Robert Forrest is a working-class writer, born and bred in the west coast of Scotland. He has been writing audio drama for over four decades. His radio work includes 11 series of The Pillow Book, inspired by the writings of Sei Shōnagon from 10th-century Japan. He was lead writer for The Complete Smiley series and has dramatised work by an array of novelists, including RL Stevenson, Nabokov, Tolstoy and F Scott Fitzgerald.

Listen to A Tale of Ossian here.


Dan RebellatoOrwell v Kafka: Restless Dreams by Dan Rebellato (pictured left)

Directed by Polly Thomas, Naked Productions, 57’, BBC Radio 4

Restless Dreams was broadcast to mark the centenary of Kafka’s death. Set entirely on a “very strange train”, it is both a mystifying journey and a reflection on the legacy of great literature – the battle between membership of a nation, citizenship of the world, and the dark heart of Europe. It takes place during Max Brod’s urgent train journey in 1939 from Prague, fleeing the Nazis, as the world stood on the brink of WWII. In his suitcase are manuscripts, the unpublished works by Franz Kafka – inestimable treasures for the future. This is a wartime thriller, the tense story of one man smuggling a jewel of world literature to safety, but also a Kafkaesque nightmare, teetering between reality and hallucination, wakefulness and dreaming, echoing Kafka’s writing.

The judges said: “In Restless Dreams we enter a Kafkaesque dreamworld, with overtones of The Lady Vanishes. Inventive, pacy, intelligent and vivaciously entertaining, this play consummately matches form and content, making creative use of the audio medium. While remarkably economical, the propulsive script interweaves history, psychology and surrealism as it gathers pace inexorably onwards. Throughout, the tone balances knockabout comedy with tragic events, building towards a closing sequence of breath-taking intensity with the final carriage, which lingers in the mind long after the play has ended.”

Dan Rebellato is a leading dramatist and professor of Contemporary Theatre at Royal Holloway University. He has written more than 30 individual radio dramas for the BBC and 21 stage plays. He has been shortlisted multiple times for Sony, BBC Audio and WGGB Awards, including winning Silver at the ARIAS 2022 for his BBC Radio 4 drama You & Me. Dan was the lead writer who masterminded the epic 20-hour Emile Zola epic on BBC Radio 4 in 2015-16. He has had stage commissions with Pitlochry Festival Theatre, Plymouth Drum, Suspect Culture and Graeae, Soho Theatre and National Theatre.

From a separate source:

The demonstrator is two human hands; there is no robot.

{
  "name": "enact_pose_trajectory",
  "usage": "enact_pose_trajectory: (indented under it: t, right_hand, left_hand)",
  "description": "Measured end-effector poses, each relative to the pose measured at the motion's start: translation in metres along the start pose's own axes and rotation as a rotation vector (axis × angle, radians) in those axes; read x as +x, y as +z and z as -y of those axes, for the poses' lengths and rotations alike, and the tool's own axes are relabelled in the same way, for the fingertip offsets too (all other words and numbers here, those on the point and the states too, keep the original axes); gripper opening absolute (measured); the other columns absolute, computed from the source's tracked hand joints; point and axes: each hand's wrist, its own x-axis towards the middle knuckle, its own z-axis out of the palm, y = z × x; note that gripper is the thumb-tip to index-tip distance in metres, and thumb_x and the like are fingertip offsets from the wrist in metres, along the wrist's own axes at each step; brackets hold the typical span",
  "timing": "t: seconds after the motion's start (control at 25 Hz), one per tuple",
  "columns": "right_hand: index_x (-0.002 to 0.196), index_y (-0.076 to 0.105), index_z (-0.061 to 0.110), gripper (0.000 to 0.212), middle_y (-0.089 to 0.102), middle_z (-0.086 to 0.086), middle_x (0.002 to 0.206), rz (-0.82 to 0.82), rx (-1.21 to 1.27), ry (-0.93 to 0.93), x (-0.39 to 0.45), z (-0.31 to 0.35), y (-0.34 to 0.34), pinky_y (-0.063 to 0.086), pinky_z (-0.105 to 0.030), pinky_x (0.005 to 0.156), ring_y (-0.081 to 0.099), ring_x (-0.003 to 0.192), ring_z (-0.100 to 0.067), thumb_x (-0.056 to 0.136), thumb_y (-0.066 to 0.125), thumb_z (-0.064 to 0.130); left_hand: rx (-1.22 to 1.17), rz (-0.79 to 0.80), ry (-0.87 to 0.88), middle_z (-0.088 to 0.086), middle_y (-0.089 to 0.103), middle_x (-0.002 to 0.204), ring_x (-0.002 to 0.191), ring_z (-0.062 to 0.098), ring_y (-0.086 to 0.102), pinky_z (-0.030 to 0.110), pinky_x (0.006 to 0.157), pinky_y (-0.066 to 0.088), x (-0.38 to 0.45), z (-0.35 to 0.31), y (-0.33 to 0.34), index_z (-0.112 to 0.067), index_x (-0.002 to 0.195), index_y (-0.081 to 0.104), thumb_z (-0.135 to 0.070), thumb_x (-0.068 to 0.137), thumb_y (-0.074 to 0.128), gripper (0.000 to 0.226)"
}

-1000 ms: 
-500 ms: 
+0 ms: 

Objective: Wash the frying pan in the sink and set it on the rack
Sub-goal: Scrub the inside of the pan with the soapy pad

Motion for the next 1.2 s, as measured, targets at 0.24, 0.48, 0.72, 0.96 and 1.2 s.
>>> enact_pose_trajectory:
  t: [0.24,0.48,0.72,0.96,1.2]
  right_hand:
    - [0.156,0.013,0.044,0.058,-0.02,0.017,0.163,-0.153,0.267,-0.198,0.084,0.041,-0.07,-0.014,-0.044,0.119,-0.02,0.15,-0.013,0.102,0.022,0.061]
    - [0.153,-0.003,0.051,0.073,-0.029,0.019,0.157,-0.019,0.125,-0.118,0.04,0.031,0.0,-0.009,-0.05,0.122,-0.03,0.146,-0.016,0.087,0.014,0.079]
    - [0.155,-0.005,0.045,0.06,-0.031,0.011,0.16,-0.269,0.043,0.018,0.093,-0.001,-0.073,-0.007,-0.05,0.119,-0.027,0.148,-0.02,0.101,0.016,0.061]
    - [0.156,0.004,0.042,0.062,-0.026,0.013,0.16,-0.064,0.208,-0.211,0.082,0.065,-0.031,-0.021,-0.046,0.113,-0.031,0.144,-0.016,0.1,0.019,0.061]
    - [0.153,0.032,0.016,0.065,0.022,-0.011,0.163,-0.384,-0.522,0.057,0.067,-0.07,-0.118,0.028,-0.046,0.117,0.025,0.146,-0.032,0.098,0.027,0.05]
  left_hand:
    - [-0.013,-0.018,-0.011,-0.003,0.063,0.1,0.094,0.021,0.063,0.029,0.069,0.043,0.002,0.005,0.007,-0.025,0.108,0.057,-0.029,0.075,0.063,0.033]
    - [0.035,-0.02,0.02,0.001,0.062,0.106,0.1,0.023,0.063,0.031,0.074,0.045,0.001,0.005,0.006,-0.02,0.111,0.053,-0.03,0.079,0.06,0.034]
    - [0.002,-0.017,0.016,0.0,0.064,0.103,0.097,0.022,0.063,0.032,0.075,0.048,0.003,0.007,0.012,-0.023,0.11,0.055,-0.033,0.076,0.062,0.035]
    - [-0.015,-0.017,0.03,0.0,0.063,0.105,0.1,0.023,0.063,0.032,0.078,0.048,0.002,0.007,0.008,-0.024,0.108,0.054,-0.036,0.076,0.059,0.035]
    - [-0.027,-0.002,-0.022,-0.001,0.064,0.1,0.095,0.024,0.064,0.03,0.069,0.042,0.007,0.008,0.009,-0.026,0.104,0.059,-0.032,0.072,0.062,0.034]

Find out more about Orwell v Kafka: Restless Dreams 


ABOUT THE TINNISWOOD AWARD

THE TINNISWOOD AWARD was established by the Writers’ Guild of Great Britain and the Society of Authors to perpetuate the memory of Peter Tinniswood as well as to celebrate and encourage high standards in radio drama. Previous winners include Shôn Dale-Jones, Anita Sullivan, Sonya Hale, Christopher Douglas, Ian Martin, Sarah Woods, Oliver Emanuel, Morwenna Banks, Mike Bartlett, and Colin Teevan. Find out more.

We are very grateful to the Authors’ Licensing and Collecting Society for its generous sponsorship, including the £3,000 prize.

The 2025 award is for a drama broadcast or made available online in the UK between 1 October 2023 and 31 October 2024.